His grandfather slammed his palm on the table.
"You will not run away from your responsibilities! Do you think you can escape your place in this family by crossing an ocean?"
"I'm not running away," Yichen replied, voice low, deliberate. "I'm leaving because I choose to live my own life."
"You are the heir—"
"No I'm not, my older brother is," Yichen cut in. "I don't want it. And stop creating discord between my brother and I. You have no say!"
... silence everyone was shocked by such words
His father snapped, "Enough! You dare speak to your grandfather like that?!.You think you can defy us? Your education, your life, everything you have—"
"—is mine to decide what to do with," Yichen interrupted again, his eyes locking on his father's. "And I've decided."
The tension stretched until it felt like the walls might crack. It was Zhen Minghao who finally spoke.
"If he wants to go, let him go," Minghao said, his tone calm but carrying weight. "If you try to chain him here, you'll only lose him completely."

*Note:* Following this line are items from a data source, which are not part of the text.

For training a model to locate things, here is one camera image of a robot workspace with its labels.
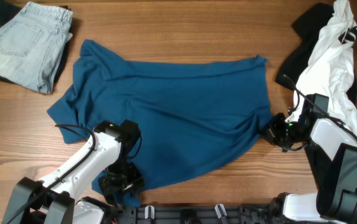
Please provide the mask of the dark blue shirt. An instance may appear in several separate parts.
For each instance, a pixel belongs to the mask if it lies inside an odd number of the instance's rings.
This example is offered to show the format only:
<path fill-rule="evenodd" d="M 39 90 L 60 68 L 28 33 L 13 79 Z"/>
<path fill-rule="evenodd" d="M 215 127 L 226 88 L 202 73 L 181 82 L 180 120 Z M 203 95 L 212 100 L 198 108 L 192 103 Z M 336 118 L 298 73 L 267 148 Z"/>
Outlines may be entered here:
<path fill-rule="evenodd" d="M 86 40 L 73 83 L 49 109 L 57 124 L 138 124 L 132 160 L 145 189 L 184 182 L 247 152 L 271 120 L 261 56 L 206 64 L 125 60 Z"/>

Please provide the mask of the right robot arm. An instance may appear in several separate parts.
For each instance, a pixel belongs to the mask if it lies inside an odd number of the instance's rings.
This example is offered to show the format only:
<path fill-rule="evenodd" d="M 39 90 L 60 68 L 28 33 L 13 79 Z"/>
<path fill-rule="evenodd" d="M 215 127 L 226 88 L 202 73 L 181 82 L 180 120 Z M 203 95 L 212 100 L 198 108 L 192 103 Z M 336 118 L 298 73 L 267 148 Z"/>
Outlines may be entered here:
<path fill-rule="evenodd" d="M 357 139 L 328 115 L 326 96 L 307 95 L 298 121 L 276 114 L 261 136 L 282 151 L 305 151 L 318 187 L 313 194 L 283 194 L 283 219 L 300 223 L 357 223 Z"/>

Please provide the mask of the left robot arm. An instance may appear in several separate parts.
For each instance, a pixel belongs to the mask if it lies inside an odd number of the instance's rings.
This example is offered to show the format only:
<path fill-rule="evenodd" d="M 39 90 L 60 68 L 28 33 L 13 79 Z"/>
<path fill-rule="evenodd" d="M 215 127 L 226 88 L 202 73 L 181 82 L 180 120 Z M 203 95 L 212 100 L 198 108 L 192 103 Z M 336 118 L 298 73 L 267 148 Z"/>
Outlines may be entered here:
<path fill-rule="evenodd" d="M 3 223 L 116 223 L 117 197 L 140 190 L 145 181 L 130 161 L 141 146 L 138 124 L 103 121 L 70 159 L 39 180 L 14 187 Z"/>

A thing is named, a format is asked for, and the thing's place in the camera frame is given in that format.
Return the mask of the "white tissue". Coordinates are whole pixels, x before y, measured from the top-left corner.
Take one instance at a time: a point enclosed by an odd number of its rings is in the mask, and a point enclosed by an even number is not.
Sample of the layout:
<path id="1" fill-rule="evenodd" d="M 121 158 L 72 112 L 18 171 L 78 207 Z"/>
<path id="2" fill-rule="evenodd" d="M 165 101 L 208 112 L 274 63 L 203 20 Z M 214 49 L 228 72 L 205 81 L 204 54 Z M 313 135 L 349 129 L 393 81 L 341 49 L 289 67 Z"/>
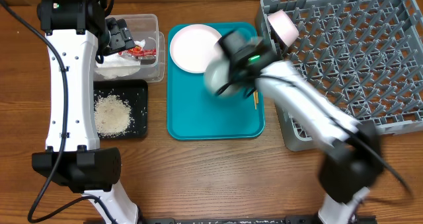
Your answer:
<path id="1" fill-rule="evenodd" d="M 145 40 L 135 41 L 134 48 L 105 56 L 103 63 L 96 64 L 95 73 L 104 79 L 133 75 L 141 69 L 141 61 L 135 55 L 143 51 L 144 45 Z"/>

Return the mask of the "large white plate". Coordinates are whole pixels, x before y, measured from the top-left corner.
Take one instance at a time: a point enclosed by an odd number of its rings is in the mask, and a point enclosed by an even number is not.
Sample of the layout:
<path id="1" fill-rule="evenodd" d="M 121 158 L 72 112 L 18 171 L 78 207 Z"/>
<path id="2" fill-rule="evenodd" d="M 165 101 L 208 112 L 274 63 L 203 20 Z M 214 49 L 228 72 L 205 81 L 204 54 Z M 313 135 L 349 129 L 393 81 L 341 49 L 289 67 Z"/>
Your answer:
<path id="1" fill-rule="evenodd" d="M 170 55 L 177 67 L 188 73 L 204 73 L 211 61 L 221 56 L 217 41 L 221 34 L 205 24 L 191 24 L 171 39 Z"/>

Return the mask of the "white pink bowl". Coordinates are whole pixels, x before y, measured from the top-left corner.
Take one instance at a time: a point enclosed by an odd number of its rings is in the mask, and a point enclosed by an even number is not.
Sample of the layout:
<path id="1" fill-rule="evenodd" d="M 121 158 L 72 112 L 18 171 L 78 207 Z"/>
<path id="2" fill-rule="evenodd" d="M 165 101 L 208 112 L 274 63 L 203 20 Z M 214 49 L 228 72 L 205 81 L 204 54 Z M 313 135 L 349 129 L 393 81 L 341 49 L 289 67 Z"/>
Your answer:
<path id="1" fill-rule="evenodd" d="M 269 15 L 268 21 L 275 34 L 287 47 L 298 38 L 299 31 L 285 11 L 279 10 Z"/>

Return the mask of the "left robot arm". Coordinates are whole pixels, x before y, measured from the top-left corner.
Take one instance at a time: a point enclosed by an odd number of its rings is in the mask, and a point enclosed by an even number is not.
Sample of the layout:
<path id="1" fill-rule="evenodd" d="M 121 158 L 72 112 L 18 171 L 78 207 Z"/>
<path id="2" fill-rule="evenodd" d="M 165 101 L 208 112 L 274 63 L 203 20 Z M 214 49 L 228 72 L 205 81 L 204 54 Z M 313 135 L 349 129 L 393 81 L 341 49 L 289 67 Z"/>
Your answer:
<path id="1" fill-rule="evenodd" d="M 106 223 L 137 223 L 141 212 L 121 182 L 117 148 L 103 149 L 95 126 L 93 70 L 105 56 L 134 46 L 126 23 L 110 16 L 114 0 L 41 0 L 48 45 L 50 126 L 32 168 L 48 183 L 89 200 Z"/>

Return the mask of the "wooden chopstick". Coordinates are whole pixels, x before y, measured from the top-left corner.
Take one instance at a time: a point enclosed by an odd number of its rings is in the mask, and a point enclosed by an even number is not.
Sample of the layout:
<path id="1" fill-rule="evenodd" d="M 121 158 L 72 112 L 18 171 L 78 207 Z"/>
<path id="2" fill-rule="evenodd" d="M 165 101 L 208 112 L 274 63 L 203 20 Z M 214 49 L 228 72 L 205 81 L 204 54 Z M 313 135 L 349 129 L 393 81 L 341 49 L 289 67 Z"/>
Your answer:
<path id="1" fill-rule="evenodd" d="M 257 110 L 257 104 L 258 104 L 258 99 L 257 99 L 257 91 L 254 91 L 253 92 L 253 100 L 254 100 L 254 108 L 255 108 L 255 110 Z"/>

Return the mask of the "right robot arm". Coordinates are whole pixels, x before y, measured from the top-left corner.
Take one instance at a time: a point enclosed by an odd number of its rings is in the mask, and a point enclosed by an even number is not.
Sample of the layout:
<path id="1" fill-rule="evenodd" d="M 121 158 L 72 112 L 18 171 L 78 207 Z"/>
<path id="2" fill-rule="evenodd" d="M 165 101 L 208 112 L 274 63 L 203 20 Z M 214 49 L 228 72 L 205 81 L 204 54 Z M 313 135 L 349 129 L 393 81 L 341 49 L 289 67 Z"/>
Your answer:
<path id="1" fill-rule="evenodd" d="M 232 30 L 217 43 L 228 66 L 219 76 L 215 93 L 252 87 L 287 111 L 325 154 L 319 182 L 326 197 L 317 213 L 318 223 L 351 223 L 384 169 L 375 125 L 333 105 L 264 42 L 247 41 Z"/>

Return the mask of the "grey bowl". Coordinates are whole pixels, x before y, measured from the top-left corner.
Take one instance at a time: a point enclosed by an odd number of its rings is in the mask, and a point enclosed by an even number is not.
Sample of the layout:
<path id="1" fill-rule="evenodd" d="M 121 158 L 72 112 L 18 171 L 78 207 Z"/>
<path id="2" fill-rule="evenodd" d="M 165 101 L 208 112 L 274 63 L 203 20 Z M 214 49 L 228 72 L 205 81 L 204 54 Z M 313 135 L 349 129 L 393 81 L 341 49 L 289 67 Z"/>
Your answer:
<path id="1" fill-rule="evenodd" d="M 229 82 L 229 61 L 224 57 L 212 60 L 204 72 L 204 81 L 207 90 L 216 95 Z"/>

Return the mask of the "red snack wrapper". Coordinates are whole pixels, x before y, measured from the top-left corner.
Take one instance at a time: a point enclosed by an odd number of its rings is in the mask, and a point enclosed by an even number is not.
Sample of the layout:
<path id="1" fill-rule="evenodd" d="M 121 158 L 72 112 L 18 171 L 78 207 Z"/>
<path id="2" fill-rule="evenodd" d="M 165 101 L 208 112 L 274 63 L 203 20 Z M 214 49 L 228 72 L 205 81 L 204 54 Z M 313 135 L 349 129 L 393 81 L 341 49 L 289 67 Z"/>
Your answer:
<path id="1" fill-rule="evenodd" d="M 140 46 L 136 46 L 132 49 L 119 52 L 118 54 L 122 57 L 131 57 L 134 59 L 154 59 L 156 58 L 157 51 L 156 49 L 145 50 Z"/>

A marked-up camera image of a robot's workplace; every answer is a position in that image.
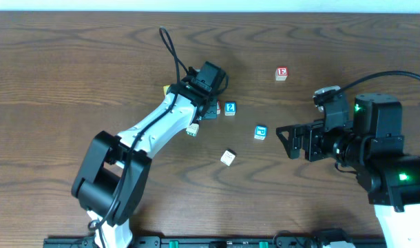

Their parents exchanged looks, torn between pride and fear. Haoran looked ready to explode, but he knew Minghao rarely spoke without calculation.
In the end, it was their mother who exhaled and looked at Yichen.
"Fine. But remember—you'll have no safety net. You'll stand on your own two feet."
"That's the point," Yichen said, standing from the table. He didn't look back as he left.
The next two years were a blur of cold winters, foreign streets, and the satisfaction of building something from scratch. He had taken odd jobs at first—just enough to live—before his own ideas began to take shape. A small office. A handful of staff. Deals made through persistence rather than connections. Every brick in his new life was one he laid himself, far away from the shadow of the Zhen family.
Italy came almost by accident. A business trip turned into an extended stay. The streets were warm, alive, and the air carried the scent of espresso and fresh bread. Yet what drew him most was a small restaurant tucked away in a quieter part of the city.
The food was Chinese—authentic, flavorful, the kind that carried the taste of home without the weight of its memories. The owner was a woman named Celia.
She was nothing like him—warm where he was cold, talkative where he was reserved. She had a habit of laughing in a way that made people forget their worries, and she treated him not as a businessman or a stranger, but as if he were an old friend stopping by.
At first, he kept their conversations minimal.
But over time, he found himself staying longer after meals, listening to her stories about running the restaurant, her struggles and small victories. She never pried into his past, but there was something in the way she spoke—unguarded and honest—that made him feel the walls around his own history shift.
One evening, the restaurant was quiet. Rain tapped against the glass, much like it had on the day his memories began. Celia brought over a cup of tea, sitting opposite him.
"You always come here alone," she said casually. "Don't you ever get tired of it?"
"No," Yichen replied, sipping his tea.
She laughed. "Figures. You're the type who's fine with silence."
There was a pause. He set down his cup.
"Celia."
She raised a brow. "Hm?"
His tone didn't change, but his words landed like a stone dropping into still water.
"Can you be my wife?"
The steam from the tea curled between them, blurring the edges of her startled expression.